## [Exercise]
Would you repeat the whole listing exactly, pictures excluded?
++++++++++++++++++++
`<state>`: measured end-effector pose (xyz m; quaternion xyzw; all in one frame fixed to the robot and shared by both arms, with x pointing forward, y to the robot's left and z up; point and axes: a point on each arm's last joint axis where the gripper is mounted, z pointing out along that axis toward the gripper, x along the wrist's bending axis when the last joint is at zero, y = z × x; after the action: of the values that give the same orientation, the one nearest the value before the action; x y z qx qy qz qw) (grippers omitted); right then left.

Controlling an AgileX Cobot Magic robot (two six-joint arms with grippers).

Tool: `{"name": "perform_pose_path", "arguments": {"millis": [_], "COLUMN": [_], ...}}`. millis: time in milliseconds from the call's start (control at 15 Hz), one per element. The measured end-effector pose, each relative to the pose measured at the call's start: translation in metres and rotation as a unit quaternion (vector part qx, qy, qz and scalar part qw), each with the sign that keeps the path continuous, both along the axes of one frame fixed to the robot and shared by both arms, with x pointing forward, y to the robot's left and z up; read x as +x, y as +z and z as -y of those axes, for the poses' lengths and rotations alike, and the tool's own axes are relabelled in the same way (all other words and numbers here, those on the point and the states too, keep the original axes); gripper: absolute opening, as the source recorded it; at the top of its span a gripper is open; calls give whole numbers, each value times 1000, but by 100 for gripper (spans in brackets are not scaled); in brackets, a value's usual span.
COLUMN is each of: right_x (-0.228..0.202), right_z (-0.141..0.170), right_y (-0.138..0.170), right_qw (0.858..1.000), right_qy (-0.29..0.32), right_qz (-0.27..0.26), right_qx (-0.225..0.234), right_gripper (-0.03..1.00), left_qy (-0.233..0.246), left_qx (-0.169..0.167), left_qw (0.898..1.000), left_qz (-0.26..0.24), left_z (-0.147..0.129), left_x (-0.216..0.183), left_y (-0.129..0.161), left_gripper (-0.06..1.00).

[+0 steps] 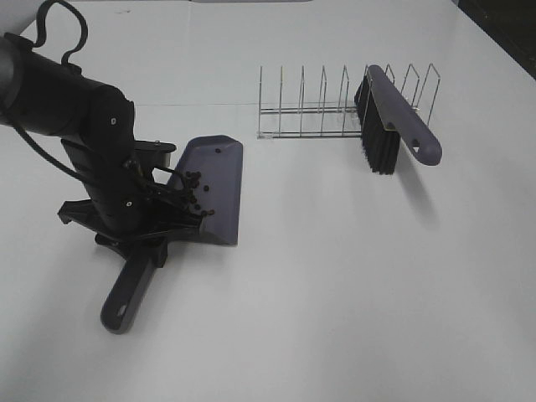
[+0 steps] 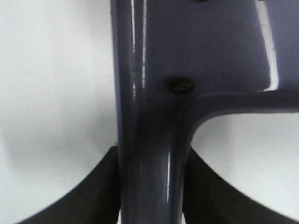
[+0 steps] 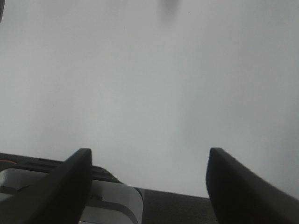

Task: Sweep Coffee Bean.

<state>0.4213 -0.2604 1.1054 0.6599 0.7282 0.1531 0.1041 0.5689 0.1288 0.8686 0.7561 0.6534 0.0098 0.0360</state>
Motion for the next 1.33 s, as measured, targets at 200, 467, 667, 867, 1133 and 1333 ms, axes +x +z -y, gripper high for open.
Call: {"name": "perform_pose_path", "arguments": {"millis": [200, 467, 667, 867, 1133, 1333], "right_x": [-57, -104, -118, -124, -132, -135], "right_z": [9, 18, 21, 22, 24, 25], "right_y": [-6, 6, 5, -18, -53, -57], "right_qw": [999, 991, 988, 992, 996, 991], "right_qy": [-12, -18, -16, 7, 18, 38], "right_qz": [36, 122, 144, 124, 89, 128], "right_qx": [27, 51, 55, 37, 25, 22], "right_gripper": [61, 61, 61, 61, 61, 61], "left_qy": [11, 23, -14, -41, -34, -24], "left_qx": [-12, -21, 5, 50, 99, 89], "left_qw": [1000, 999, 999, 997, 991, 990], "left_qz": [0, -14, -39, -32, 82, 103], "left_z": [7, 12, 9, -5, -39, -63], "left_x": [10, 13, 8, 1, -27, -72], "left_y": [-2, -2, 2, 36, 129, 153], "left_gripper": [35, 55, 76, 76, 76, 76]}}
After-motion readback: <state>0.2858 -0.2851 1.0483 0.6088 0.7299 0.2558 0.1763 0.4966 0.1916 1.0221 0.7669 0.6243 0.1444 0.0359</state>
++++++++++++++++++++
## [Exercise solution]
`<state>`: measured end-effector pose (xyz m; quaternion xyzw; all in one frame fixed to the robot and shared by both arms, with x pointing forward, y to the robot's left and z up; point and axes: a point on each arm's last joint axis where the gripper is mounted, z pointing out along that axis toward the gripper, x along the wrist's bending axis when the last joint is at zero, y = z × x; after the action: of the values that give the same orientation, the one nearest the value before the action; x y z qx qy qz qw) (grippers omitted); right then left.

Controlling an AgileX Cobot Magic robot (two six-joint arms with grippers).

Tool: `{"name": "perform_pose_path", "arguments": {"millis": [_], "COLUMN": [_], ...}}`. millis: time in milliseconds from the call's start (control at 15 Hz), one per element. The measured end-effector pose, each relative to the pose measured at the call's start: translation in metres and rotation as a unit quaternion (vector part qx, qy, qz and scalar part qw), each with the sign that keeps the path continuous, both along the axes of one frame fixed to the robot and shared by both arms, with x pointing forward, y to the robot's left and z up; read x as +x, y as +z and z as -y of those axes, for the poses' lengths and rotations alike, and the tool's own axes are relabelled in the same way (all other words and numbers here, those on the point and the states too, keep the original axes); gripper: absolute opening, as the source recorded it; at the top of its span a gripper is open; calls give whole numbers, each value times 1000, but by 100 for gripper (spans in brackets are not scaled); in brackets, a value's usual span.
COLUMN is each of: right_x (-0.228..0.202), right_z (-0.141..0.170), right_y (-0.138..0.170), right_qw (0.858..1.000), right_qy (-0.29..0.32), right_qz (-0.27..0.26), right_qx (-0.225..0.234), right_gripper (-0.03..1.00), left_qy (-0.233..0.246), left_qx (-0.169..0.167), left_qw (0.898..1.000), left_qz (-0.26..0.24), left_z (-0.147..0.129), left_x (-0.216..0.183), left_y (-0.129..0.161), left_gripper (-0.06..1.00).

[+0 steps] 
[+0 steps] 
[+0 steps] 

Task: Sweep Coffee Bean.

<state>0.4213 -0.2604 1.1054 0.6599 0.7282 0.1531 0.1041 0.5689 0.1288 0.8686 0.7561 0.6534 0.0098 0.0360</state>
Motion for the next 1.33 s, as measured, targets at 200, 467, 667, 867, 1133 and 1333 ms, axes +x +z -y, gripper high for open.
Call: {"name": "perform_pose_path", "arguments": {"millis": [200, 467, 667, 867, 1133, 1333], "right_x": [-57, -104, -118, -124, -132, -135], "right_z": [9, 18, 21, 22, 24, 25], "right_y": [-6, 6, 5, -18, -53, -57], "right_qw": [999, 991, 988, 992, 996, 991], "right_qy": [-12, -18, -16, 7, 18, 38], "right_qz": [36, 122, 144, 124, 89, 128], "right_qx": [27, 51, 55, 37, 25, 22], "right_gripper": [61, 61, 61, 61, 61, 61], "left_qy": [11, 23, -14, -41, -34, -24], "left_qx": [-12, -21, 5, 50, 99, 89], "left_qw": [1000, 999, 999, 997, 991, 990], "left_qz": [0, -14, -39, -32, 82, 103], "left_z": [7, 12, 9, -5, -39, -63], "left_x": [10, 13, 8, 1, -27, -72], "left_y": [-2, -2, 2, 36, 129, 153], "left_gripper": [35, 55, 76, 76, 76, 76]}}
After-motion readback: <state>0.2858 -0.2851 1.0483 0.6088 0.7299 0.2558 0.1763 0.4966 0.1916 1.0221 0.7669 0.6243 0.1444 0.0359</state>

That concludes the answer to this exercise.